Daily Market Review

Date:

24.11.25
Home Arrow Arrow Daily Market Review Arrow 24.11.25

Closing Recap 

U.S. stock futures are pointing to a positive start for the new holiday-shortened week, as investors look to rebound from last week’s sharp sell-off. The main catalyst for the improved sentiment is a significant rebound in expectations for a December interest rate cut from the Federal Reserve, sparked by dovish comments from New York Fed President John Williams on Friday. The probability of a cut has jumped back to nearly 70%. This has put some pressure on the U.S. dollar and provided a tailwind for risk assets. 

The focus for the week ahead will be a deluge of delayed U.S. economic data for September, including PPI and retail sales.

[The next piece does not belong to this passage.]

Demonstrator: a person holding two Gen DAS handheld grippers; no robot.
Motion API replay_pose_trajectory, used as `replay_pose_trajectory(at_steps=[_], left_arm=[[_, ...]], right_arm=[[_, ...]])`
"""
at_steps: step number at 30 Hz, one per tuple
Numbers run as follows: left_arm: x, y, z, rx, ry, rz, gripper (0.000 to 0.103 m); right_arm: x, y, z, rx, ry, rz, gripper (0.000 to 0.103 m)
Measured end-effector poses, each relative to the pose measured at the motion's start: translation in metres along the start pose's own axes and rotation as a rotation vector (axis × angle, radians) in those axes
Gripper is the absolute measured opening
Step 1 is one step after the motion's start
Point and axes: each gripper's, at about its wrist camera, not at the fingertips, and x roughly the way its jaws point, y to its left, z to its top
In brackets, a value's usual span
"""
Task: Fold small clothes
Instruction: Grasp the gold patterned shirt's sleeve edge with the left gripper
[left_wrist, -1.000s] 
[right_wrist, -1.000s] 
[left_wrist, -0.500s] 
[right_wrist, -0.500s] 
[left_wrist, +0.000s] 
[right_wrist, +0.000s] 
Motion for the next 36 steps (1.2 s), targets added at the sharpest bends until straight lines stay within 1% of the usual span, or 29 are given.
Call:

Elsewhere, the yen remains weak amid a push for massive new stimulus in Japan. Crude oil is under pressure on hopes for a Russia-Ukraine peace deal, while Bitcoin is attempting to stabilize after a brutal week that saw it lose over 10%. 

Key Takeaways 

  • Rate Cut Bets Rebound Sharply: The probability of a December Fed rate cut has surged to nearly 70% after dovish comments from NY Fed President John Williams, boosting risk sentiment to start the week. 
  • Futures Point to Positive Open: U.S. stock futures are indicating a solid start to the Thanksgiving week, with the tech-heavy Nasdaq leading the gains as traders look for a rebound from last week’s rout. 
  • Data Deluge Begins This Week: A flood of delayed U.S. economic data for September begins this week, including PPI, Retail Sales, and Industrial Production, which will be crucial for the Fed’s next move. 
  • Bitcoin Stabilizes After 10% Weekly Loss: The crypto market is attempting to find a floor, with Bitcoin trading around $87,000 after a brutal week that saw persistent institutional outflows and a plunge to 7-month lows.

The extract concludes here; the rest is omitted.